Since the Ontario election, pundits have been trying to divine what broad shift the results showed. Tasha Kheiriddin saw warning lessons for Stephen Harper. Andrew Coyne declared it was a referendum on fiscal conservatism in which fiscal conservatism lost. John Moore found evidence that the Big Shift thesis of a few years back—which argued Canadians were becoming more conservative and setting the stage for the Conservative Party to become Canada's national governing party—had run its course and was being disproven.

I think the Ontario election reflected little more than what Ontarians were thinking on June 12th.

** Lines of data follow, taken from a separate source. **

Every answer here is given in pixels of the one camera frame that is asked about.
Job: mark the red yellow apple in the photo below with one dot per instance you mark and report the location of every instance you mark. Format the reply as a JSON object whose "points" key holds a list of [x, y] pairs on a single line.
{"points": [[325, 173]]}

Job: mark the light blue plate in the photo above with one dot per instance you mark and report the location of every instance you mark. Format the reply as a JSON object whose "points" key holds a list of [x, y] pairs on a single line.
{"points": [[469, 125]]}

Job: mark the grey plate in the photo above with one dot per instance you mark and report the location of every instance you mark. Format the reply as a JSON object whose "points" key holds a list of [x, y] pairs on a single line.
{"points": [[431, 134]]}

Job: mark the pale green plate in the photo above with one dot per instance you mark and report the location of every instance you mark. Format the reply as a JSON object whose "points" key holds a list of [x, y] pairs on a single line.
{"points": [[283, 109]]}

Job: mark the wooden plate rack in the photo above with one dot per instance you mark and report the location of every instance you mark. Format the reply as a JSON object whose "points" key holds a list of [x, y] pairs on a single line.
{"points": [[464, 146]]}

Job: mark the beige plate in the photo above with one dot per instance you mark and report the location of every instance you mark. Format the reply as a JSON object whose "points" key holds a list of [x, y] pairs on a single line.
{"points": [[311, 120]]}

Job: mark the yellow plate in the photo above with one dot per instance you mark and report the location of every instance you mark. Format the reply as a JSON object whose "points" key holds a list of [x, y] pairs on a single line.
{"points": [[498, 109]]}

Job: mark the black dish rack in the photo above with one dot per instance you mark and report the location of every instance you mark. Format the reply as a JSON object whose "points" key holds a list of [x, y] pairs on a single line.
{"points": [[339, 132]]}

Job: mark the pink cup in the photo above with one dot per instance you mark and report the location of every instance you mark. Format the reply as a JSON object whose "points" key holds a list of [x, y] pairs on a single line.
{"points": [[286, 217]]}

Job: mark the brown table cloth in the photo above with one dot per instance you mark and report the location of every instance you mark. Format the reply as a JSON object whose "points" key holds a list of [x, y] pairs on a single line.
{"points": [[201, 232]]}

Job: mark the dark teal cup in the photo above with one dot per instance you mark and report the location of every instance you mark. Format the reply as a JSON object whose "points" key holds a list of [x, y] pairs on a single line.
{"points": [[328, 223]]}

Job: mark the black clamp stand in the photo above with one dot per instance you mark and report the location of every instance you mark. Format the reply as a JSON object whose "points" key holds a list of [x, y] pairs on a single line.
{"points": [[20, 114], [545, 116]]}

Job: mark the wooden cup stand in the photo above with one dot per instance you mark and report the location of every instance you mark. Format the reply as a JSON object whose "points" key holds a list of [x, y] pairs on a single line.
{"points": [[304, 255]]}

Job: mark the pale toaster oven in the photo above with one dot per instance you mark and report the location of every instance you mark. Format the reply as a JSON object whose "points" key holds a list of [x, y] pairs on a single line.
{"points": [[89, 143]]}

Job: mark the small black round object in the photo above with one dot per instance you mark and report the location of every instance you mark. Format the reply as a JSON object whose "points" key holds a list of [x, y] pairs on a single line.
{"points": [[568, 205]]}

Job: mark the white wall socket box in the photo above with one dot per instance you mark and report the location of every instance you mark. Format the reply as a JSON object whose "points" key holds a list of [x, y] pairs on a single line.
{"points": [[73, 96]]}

Each pundit points out relevant factors that shouldn't be ignored, but many mistakes have been made by interpreting the entrails of election pasts as predictors of elections future. In fact, the definition of the "ballot question" is what determines election outcome. And in our culture of deeply fractured media sources, the ballot question usually gets reduced to some very elementary slogan:

  • "Throw the bums out."
  • "Leader X can fix the problem that matters."
  • "Party Z can't be trusted."
  • "We need stability."

This is the pundit's despair: Ideological winds matter little in this country. True, some ideological shifts may make some ballot questions more plausible than others, but we've seen time and again that ideology doesn't win Canadian elections. Canadians are not the ideological type. True believers on either side of the spectrum cancel each other out and elections are determined by those in the mushy middle who qualify every conviction they hold: "X is important but on the other hand, you need to consider the opposite of X too."

The recent Quebec and Ontario elections provide excellent case studies. Pauline Marois and the PQ were winning the polls when the ballot question regarding the secular charter. But one day Pierre Péladeau mused out loud about a sovereign Quebec, the ballot question changed, and for the next four years Quebec will be governed by the Liberal Party under the leadership of Philippe Couillard. No one needed to change their minds about anything. If the ballot question was about secularism, the PQ would have won a majority. But it was about sovereignty and so instead they lost power.

In Ontario, there was every indication from countless pundits that the scandals and economic record of the Liberal government meant they would lose the June 12th election. But early in the campaign, when the Conservative Opposition mentioned that their fiscal plan included cutting 100,000 public servants, every one of Ontario's 1.1 million public servants worried whether they might be among them. Given that between direct family and close friends, each had at least four or five others who worried along with them, simple math tells us that at least half of the Ontario electorate wondered whether electing the Conservatives meant that Brother Bob or Sister Sue would soon be unemployed. The ballot question changed, and so did the election results.

It sounds cynical to suggest that political ideologies are irrelevant to politics. And in a sense, they aren't. Over the course of ten elections, say, a shift to the right or left among the populace will increase the likelihood of a right-leaning or left-leaning party being elected to office more frequently. But in any given election, at least in Canada, ideology is largely irrelevant. It makes for interesting punditry and helps us understand what is happening from a broader perspective, but it is rarely predictive.

For better or worse, the next election will be shaped by the campaign that is most successful in defining a ballot question which divides the electorate in a way that is favourable to their outcome. Platforms, celebrity leaders, ideologies, editorial positions all pale in comparison to the singular importance of the message calendar.

What happens today is meaningful only insofar as it contributes to the plausibility of the brand campaigns that voters will be exposed to when they are finally paying attention, which, increasingly, is only in the final week or two before ballots are cast. In the meantime, most of what pundits are saying—including in this space—amounts to background noise.

It may tempt you to despair, but this what we call democracy today. Hardly an ideal system, but as Churchill famously said, "Democracy is the worst form of government, except for all those other forms that have been tried from time to time."